Scan the lines below and report each one containing "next" by copying it.

Task material >>
--- START ---

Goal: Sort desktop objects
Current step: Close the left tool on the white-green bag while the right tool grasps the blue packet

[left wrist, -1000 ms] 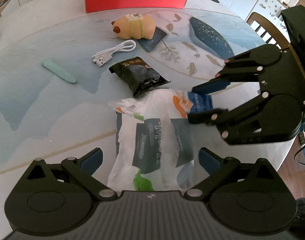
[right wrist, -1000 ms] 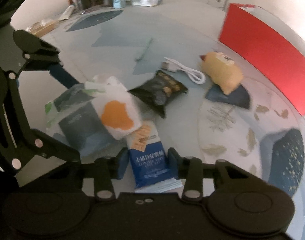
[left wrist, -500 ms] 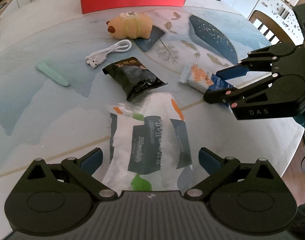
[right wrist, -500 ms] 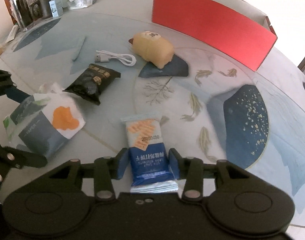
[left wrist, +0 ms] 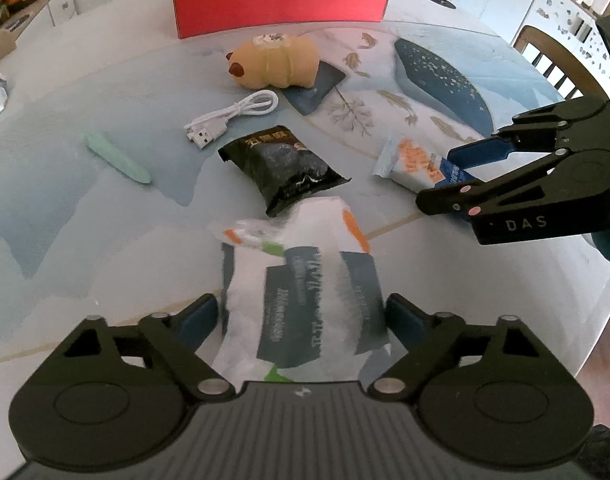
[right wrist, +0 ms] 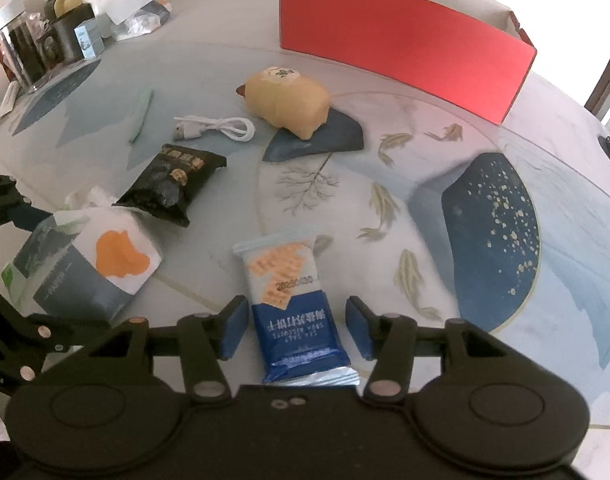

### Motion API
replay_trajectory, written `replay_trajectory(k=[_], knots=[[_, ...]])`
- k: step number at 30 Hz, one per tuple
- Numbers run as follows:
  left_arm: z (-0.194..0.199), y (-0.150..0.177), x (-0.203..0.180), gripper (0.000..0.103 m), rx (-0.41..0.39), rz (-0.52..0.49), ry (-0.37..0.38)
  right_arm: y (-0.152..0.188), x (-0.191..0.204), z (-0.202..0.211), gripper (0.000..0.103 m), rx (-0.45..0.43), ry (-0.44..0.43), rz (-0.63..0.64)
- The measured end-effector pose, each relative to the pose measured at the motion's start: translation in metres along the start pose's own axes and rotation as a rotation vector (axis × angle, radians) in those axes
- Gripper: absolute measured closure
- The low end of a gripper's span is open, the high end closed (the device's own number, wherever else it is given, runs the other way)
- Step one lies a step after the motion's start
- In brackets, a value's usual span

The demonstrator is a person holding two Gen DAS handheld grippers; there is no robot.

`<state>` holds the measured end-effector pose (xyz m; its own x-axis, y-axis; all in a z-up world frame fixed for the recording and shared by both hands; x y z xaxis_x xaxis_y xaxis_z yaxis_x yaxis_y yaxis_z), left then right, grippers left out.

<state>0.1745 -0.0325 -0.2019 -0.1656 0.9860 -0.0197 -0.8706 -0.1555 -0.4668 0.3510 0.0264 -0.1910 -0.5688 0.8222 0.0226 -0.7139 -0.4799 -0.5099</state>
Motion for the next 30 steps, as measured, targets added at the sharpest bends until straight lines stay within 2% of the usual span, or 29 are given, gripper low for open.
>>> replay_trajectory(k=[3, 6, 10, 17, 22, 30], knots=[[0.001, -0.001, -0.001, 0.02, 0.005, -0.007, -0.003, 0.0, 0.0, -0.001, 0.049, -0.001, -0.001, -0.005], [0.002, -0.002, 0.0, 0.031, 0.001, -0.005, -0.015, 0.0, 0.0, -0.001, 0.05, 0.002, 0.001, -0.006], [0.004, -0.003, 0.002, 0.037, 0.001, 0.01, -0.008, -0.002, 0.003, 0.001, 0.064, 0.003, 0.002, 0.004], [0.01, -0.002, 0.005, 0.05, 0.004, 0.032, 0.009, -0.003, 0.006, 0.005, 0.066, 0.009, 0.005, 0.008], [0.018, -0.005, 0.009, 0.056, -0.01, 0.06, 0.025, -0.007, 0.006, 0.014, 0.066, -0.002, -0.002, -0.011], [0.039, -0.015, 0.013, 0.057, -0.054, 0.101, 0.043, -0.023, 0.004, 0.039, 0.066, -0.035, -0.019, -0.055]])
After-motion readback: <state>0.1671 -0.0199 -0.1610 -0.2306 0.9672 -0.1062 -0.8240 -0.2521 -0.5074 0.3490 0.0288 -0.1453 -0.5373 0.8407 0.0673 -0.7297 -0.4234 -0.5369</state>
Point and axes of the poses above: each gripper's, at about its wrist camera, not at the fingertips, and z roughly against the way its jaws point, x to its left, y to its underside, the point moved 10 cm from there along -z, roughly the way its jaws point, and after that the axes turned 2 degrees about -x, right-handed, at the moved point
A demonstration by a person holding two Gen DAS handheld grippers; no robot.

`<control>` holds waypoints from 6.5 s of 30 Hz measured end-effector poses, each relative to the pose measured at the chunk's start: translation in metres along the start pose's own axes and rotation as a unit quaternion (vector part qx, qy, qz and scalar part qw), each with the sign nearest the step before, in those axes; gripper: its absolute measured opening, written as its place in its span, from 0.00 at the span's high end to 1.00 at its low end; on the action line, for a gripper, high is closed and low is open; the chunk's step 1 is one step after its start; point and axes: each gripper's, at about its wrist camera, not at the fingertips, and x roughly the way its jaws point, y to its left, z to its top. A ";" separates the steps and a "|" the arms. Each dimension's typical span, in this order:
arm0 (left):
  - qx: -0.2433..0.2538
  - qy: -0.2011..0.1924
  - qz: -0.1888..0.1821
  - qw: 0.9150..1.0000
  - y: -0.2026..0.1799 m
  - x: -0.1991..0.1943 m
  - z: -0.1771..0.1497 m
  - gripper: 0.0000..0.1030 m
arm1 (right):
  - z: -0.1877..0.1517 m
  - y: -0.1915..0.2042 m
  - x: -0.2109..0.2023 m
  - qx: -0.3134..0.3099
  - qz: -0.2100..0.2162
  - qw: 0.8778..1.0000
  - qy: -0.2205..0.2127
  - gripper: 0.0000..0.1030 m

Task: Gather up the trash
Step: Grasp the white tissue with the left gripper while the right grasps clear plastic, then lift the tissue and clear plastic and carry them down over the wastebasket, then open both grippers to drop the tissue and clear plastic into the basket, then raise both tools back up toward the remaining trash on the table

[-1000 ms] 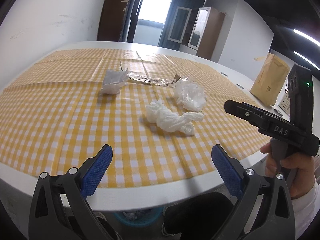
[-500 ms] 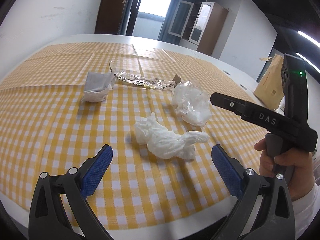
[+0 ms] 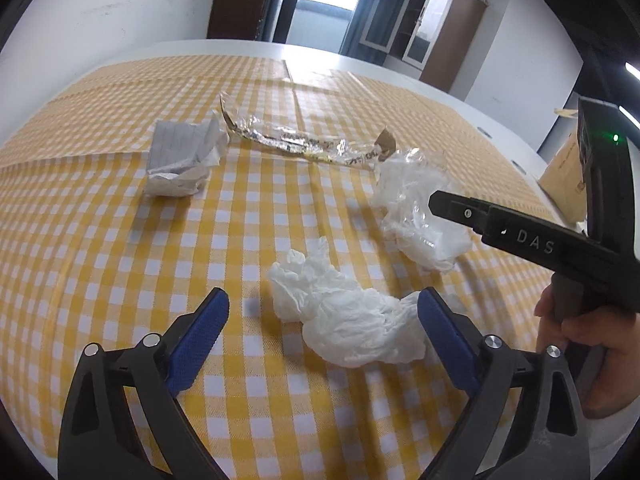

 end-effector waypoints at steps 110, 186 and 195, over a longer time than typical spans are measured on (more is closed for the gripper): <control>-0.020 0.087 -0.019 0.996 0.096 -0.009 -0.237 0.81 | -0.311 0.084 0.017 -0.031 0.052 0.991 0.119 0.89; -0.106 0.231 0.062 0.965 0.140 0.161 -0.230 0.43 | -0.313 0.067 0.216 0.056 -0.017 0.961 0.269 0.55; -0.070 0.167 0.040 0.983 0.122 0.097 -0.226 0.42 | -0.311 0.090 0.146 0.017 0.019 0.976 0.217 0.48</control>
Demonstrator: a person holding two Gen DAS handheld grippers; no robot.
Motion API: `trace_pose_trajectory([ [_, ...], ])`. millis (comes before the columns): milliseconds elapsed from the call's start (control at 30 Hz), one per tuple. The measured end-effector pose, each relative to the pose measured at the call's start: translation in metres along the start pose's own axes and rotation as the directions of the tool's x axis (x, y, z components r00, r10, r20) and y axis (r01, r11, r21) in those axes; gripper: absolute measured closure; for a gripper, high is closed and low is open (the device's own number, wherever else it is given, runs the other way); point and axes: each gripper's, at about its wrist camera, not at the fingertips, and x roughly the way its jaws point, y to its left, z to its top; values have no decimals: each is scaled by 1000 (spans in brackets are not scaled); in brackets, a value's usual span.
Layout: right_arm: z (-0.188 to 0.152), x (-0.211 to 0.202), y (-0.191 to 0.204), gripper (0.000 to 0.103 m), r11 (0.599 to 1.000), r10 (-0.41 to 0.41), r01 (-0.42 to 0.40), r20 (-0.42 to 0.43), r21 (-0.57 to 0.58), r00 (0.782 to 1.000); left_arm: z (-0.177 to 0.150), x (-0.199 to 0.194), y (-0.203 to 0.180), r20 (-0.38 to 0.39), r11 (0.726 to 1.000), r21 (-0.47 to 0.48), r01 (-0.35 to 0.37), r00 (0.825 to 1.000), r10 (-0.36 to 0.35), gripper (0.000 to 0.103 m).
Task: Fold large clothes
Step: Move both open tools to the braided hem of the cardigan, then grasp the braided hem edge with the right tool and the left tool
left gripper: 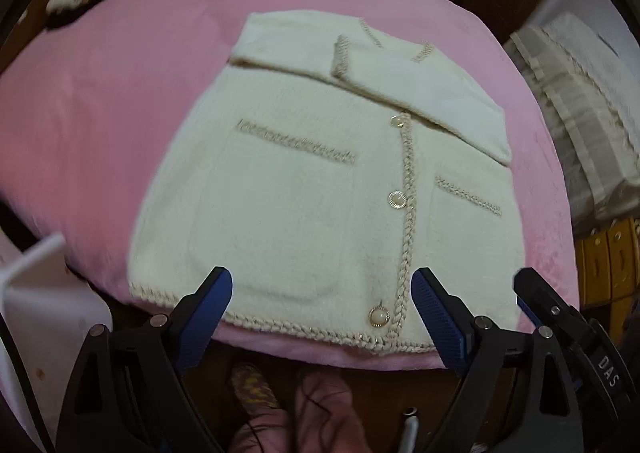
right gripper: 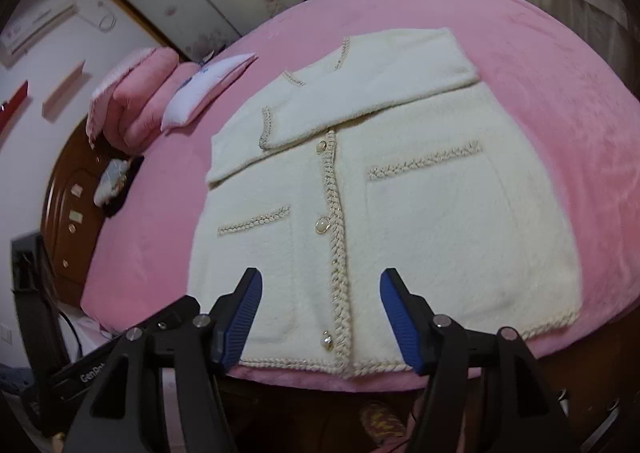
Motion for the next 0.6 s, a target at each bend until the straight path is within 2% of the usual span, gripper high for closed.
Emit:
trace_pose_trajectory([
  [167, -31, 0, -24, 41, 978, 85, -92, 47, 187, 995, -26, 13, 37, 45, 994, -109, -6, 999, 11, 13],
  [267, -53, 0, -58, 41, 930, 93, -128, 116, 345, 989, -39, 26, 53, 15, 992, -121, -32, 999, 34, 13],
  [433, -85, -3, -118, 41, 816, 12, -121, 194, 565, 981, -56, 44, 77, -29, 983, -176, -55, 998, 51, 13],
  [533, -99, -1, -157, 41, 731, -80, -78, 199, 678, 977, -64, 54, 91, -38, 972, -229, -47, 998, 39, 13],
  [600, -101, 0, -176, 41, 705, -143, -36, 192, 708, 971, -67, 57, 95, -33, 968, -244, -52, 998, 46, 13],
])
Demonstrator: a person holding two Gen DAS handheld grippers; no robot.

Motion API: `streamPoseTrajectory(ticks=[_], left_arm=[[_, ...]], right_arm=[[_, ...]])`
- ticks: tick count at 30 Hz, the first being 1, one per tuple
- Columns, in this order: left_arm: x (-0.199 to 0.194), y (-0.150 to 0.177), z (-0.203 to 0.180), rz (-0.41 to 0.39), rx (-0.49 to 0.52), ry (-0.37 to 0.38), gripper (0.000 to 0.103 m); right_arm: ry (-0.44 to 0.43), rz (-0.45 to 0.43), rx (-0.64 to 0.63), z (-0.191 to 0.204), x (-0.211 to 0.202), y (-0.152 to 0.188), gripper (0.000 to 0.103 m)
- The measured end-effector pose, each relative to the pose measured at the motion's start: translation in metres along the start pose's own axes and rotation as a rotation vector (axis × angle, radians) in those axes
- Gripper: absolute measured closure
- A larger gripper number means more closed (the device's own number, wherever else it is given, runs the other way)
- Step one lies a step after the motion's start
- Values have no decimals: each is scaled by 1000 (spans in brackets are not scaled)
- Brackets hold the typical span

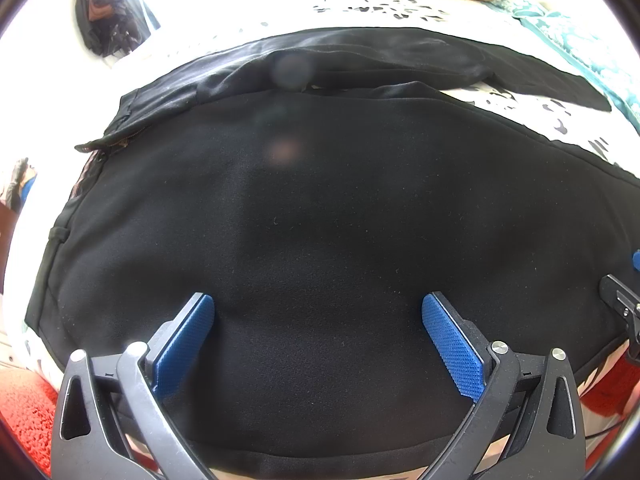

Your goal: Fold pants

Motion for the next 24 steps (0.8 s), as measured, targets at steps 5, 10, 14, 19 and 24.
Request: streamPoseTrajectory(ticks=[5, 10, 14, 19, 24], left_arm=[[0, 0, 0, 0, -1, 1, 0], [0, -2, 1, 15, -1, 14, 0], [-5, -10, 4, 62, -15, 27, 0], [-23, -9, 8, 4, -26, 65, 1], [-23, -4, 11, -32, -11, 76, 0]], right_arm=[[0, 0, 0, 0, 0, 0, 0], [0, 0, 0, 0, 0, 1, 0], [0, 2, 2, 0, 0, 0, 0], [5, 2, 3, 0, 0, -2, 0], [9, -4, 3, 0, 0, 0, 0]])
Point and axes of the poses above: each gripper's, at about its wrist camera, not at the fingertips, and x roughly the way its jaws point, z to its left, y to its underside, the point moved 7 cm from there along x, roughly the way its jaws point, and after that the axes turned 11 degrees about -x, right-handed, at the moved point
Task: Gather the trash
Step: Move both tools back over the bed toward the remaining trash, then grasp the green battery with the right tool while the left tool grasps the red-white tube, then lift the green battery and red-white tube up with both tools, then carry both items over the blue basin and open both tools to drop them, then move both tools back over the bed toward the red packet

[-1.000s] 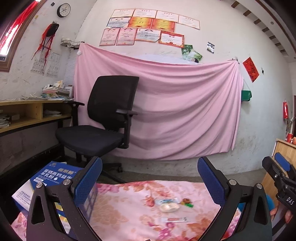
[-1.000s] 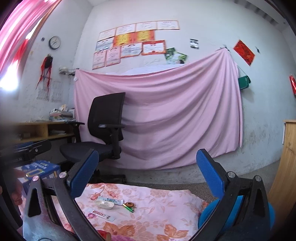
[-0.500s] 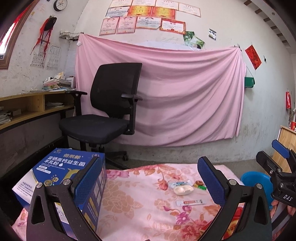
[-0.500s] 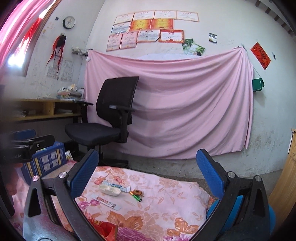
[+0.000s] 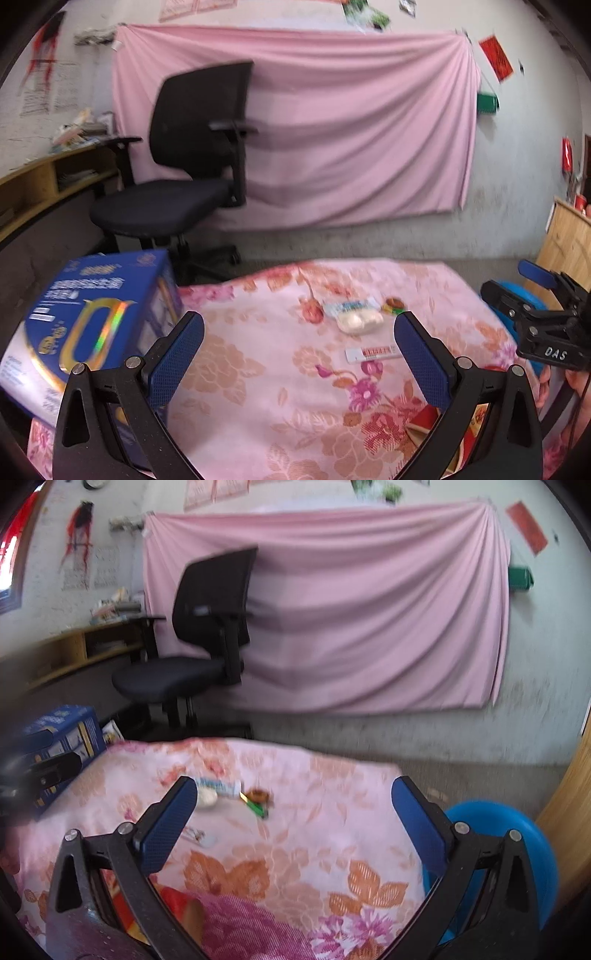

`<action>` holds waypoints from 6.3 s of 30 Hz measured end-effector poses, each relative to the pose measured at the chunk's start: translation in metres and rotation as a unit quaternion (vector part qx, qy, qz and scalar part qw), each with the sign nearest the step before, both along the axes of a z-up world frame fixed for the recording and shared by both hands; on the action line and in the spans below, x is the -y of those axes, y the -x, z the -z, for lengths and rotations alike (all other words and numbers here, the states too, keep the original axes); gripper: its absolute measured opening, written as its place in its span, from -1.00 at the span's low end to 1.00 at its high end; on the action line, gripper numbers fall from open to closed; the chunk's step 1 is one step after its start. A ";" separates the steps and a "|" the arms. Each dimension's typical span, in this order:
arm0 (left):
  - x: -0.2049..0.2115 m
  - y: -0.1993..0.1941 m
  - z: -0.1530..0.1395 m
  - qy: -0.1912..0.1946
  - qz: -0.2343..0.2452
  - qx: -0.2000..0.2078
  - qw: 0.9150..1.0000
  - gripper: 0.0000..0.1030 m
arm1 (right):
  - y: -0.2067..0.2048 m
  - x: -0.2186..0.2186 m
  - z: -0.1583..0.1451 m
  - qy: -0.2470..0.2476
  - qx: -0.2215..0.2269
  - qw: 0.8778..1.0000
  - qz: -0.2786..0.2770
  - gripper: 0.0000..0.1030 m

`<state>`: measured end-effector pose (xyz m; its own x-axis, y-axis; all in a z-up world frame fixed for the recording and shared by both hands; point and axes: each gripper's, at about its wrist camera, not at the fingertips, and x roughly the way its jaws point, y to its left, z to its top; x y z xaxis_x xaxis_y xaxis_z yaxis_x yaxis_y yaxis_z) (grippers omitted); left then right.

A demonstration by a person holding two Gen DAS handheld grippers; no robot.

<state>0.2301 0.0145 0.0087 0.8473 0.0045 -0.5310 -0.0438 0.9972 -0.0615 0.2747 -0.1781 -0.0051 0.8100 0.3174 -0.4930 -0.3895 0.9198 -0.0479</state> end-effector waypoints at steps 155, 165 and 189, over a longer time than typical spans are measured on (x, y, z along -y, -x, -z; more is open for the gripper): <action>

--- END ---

Worked solution >>
Motion for the next 30 steps, as measured, targets added at the sharpest bends until straight lines stay within 2% of the usual span, or 29 are given, gripper low for open.
Motion for the next 0.6 s, a target at each bend until the straight path is within 2% of the usual span, gripper high for closed.
Motion for the next 24 steps (0.8 s), as measured, targets at steps 5, 10, 14, 19 and 24.

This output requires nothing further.